7 Conclusions and discussion

The dietary quality of Roma’s food is not well understood and has generally not been sufficiently investigated in the literature. This paper attempts to fill this gap in the literature by analysing how Roma dietary diversity compares with that of non-Roma populations in Romania and by providing possible explanations of Roma food diet choices. The paper applies the Blinder (1973) and Oaxaca (1973) decomposition approach and uses the Household Budget Survey (HBS) data from Romania for the period 2004–2011.

Results suggest that Roma have inferior dietary diversity compared to the rest of the population. Around one-third (varying between 23 and 47%) of the diet gap is explained by the differences in the observed socio-economic factors. The remaining part of around two-thirds (varying between 57 and 77%) of the gap is attributed to discrimination in the labour market (Hypothesis 2) and in particular to their specific informal institutions (Hypothesis 1). Further, our estimates suggest that unobserved factors cause Roma to be much more different from the majority Romanian population than the non-Roma minorities. Thus these estimates provide strong confirmation of the role of Roma-specific factors explaining the diet diversity gap of Roma with respect to non-Roma.

This paper presents new approaches to explain the presence of the diet diversity gap between Roma and non-Roma. A large body of literature argues that food diet diversity is usually determined by socio-economic factors such as income, poverty and education. Although the paper does not fully reject this literature, it provides evidence that an important driver of diet diversity between the studied groups is likely to be caused by informal institutions and traditions. It appears that specific informal institutions and traditions guide Roma in their food composition choices but in an adverse way, causing less diversified diets compared to non-Roma groups.
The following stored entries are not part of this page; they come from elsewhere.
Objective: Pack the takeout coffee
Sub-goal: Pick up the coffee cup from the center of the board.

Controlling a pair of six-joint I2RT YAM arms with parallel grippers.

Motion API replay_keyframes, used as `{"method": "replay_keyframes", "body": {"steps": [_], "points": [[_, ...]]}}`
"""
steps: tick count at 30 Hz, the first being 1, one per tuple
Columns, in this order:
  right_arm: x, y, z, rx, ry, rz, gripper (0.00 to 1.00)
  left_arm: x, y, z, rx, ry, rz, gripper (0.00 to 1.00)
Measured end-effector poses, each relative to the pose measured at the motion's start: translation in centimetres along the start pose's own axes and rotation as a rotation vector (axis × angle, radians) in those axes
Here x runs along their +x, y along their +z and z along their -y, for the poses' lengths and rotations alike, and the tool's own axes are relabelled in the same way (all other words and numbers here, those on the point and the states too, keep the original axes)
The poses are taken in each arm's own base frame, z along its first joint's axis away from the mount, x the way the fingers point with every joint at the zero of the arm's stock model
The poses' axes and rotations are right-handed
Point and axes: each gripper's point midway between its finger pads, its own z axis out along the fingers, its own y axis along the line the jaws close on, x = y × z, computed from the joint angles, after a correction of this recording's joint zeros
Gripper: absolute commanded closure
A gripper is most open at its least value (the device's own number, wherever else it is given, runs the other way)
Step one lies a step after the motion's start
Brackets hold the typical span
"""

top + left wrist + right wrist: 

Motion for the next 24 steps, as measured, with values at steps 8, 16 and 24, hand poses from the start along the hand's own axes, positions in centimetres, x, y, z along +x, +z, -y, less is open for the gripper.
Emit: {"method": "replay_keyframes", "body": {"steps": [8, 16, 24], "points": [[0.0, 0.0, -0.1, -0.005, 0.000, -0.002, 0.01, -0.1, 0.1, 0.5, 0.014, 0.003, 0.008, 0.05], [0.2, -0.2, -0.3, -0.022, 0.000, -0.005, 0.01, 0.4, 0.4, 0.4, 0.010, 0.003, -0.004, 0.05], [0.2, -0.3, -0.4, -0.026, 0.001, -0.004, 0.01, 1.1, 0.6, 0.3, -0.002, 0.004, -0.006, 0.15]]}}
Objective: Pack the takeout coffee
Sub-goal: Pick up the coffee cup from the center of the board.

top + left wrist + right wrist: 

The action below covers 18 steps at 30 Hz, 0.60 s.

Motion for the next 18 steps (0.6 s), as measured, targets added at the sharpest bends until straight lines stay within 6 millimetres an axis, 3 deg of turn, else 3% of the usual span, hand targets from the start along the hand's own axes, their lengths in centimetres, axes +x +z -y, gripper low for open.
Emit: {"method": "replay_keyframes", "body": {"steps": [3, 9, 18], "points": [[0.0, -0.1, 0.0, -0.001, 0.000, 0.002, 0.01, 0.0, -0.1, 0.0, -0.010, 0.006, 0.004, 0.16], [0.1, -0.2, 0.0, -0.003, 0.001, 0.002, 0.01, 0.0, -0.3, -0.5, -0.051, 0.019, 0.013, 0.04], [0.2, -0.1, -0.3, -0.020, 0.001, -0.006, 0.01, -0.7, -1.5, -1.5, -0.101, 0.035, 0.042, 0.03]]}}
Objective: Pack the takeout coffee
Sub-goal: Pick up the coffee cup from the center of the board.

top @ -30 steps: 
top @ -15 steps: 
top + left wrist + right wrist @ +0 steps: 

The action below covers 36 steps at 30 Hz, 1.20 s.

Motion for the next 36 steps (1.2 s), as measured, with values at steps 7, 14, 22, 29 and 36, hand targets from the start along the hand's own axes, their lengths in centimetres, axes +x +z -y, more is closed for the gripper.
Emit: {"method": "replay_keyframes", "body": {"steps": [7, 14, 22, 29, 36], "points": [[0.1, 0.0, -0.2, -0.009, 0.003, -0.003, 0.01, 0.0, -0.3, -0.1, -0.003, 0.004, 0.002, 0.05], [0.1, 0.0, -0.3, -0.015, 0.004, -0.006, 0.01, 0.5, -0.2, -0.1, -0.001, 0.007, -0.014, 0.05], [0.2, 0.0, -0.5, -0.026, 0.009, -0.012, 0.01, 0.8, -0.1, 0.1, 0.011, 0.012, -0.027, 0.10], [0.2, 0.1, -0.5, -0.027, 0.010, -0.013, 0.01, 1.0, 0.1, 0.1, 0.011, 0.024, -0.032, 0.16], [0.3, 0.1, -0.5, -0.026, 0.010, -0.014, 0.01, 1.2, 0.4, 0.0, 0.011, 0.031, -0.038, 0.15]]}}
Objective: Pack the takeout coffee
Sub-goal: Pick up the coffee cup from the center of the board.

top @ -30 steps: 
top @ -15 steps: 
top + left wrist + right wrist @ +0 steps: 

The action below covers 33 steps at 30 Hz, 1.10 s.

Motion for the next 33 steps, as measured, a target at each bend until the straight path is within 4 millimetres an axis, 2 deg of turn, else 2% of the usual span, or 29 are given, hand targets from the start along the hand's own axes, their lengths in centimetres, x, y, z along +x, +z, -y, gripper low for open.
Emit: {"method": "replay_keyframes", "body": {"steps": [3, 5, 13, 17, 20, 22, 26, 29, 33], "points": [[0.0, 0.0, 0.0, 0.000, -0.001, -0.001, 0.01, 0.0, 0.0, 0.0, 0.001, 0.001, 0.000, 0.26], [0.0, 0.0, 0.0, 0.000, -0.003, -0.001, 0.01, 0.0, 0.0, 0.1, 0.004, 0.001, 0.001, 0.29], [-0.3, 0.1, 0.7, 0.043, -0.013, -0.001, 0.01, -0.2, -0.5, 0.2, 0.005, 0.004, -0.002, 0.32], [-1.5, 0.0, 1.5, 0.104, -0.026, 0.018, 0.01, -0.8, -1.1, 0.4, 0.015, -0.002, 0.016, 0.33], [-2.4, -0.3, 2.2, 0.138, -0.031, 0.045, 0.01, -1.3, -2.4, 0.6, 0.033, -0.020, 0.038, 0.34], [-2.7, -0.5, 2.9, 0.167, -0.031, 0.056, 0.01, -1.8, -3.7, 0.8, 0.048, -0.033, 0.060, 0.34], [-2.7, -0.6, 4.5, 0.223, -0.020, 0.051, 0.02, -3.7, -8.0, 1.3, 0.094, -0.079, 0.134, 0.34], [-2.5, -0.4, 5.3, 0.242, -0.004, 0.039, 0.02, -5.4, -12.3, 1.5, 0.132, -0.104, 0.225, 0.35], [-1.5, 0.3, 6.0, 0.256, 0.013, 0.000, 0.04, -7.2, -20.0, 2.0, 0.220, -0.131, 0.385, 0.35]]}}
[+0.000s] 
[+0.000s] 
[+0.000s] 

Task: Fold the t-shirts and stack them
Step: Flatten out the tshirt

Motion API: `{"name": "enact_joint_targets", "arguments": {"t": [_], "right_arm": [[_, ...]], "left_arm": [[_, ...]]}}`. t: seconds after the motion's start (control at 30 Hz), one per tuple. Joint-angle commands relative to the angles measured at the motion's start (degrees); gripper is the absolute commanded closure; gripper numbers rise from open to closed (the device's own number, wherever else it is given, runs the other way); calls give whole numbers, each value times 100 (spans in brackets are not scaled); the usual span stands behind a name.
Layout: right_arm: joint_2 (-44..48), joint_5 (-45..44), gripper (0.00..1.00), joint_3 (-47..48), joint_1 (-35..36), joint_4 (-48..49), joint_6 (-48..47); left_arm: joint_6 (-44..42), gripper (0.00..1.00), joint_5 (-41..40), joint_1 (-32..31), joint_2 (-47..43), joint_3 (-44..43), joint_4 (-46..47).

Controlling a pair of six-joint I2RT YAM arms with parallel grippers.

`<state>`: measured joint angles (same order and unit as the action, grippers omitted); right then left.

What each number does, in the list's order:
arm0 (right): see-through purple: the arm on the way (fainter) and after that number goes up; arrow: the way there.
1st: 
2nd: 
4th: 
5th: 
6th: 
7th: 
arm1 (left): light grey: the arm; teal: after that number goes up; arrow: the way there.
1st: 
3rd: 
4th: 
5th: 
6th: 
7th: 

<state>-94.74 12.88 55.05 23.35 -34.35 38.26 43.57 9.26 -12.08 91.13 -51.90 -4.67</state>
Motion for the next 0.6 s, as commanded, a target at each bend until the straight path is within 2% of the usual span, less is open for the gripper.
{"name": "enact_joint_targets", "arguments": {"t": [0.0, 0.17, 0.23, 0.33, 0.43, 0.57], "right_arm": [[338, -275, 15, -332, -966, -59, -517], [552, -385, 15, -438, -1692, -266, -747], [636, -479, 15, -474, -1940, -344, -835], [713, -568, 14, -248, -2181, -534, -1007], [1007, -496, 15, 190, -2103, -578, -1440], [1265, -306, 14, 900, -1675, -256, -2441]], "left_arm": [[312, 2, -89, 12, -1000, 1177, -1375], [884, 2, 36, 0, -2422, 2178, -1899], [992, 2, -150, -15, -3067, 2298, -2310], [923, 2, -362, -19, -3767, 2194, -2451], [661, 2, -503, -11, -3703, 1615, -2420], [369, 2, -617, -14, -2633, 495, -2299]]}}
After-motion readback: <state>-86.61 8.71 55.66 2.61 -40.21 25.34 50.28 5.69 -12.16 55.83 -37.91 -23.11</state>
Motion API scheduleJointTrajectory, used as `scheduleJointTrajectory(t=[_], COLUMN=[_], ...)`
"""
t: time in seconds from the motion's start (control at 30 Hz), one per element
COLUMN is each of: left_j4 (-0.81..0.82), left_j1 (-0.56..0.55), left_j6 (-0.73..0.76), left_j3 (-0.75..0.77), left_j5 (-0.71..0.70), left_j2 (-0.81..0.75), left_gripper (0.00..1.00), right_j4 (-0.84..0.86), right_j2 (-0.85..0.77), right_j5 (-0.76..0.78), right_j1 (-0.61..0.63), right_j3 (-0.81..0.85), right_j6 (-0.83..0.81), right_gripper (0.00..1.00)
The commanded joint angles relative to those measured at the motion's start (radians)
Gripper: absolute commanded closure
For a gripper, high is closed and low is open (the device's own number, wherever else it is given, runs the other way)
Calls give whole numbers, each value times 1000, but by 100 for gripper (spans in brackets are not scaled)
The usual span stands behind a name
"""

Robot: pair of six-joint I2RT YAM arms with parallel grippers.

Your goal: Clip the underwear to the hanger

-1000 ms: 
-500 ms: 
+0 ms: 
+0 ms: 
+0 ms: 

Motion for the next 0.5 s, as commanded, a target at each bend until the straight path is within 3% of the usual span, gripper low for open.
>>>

The findings of this paper may provide guidance for policy initiatives aimed at supporting improvement of food security in general and diet diversity in particular among Roma, as they help to better understand the lack of diet diversity of Roma compared with non-Roma and its causes. The estimated results suggest that the observed dietary gap of Roma cannot be explained solely by standard socio-economic determinants but one needs to take into account also how individual choices are impacted by informal institutions and norms, and histories. These results imply that a policy which targets only economic determinants of food choices may not lead to the equalisation of the food diet between Roma and non-Roma.

Future work in this area is needed to better identify informal institutions’ effects on diet diversity differentials between Roma and non-Roma. In our analyses we were not able to include variables directly capturing elements of Roma informal institutions as the data are not readily available. Future work should aim to collect household or individual level data on specificities of Roma informal institutions and traditions. Data should capture household or individual Roma’s level of perception of the Romaniya belief system. In particular, it would be important to understand the marimé rules governing restrictions relating to the constrained use of food procured from non-Roma and the prohibition of the consumption of certain food items. Other factors to be considered would be the role of the past nomadic way of life on the present food consumption patterns and the extent of the adoption of food consumption habits (cuisine) from non-Roma. Availability of such data would allow more accurate identification of the role informal institutions play in determining the lack of diversity of Roma’s diet and its differences from non-Roma diets.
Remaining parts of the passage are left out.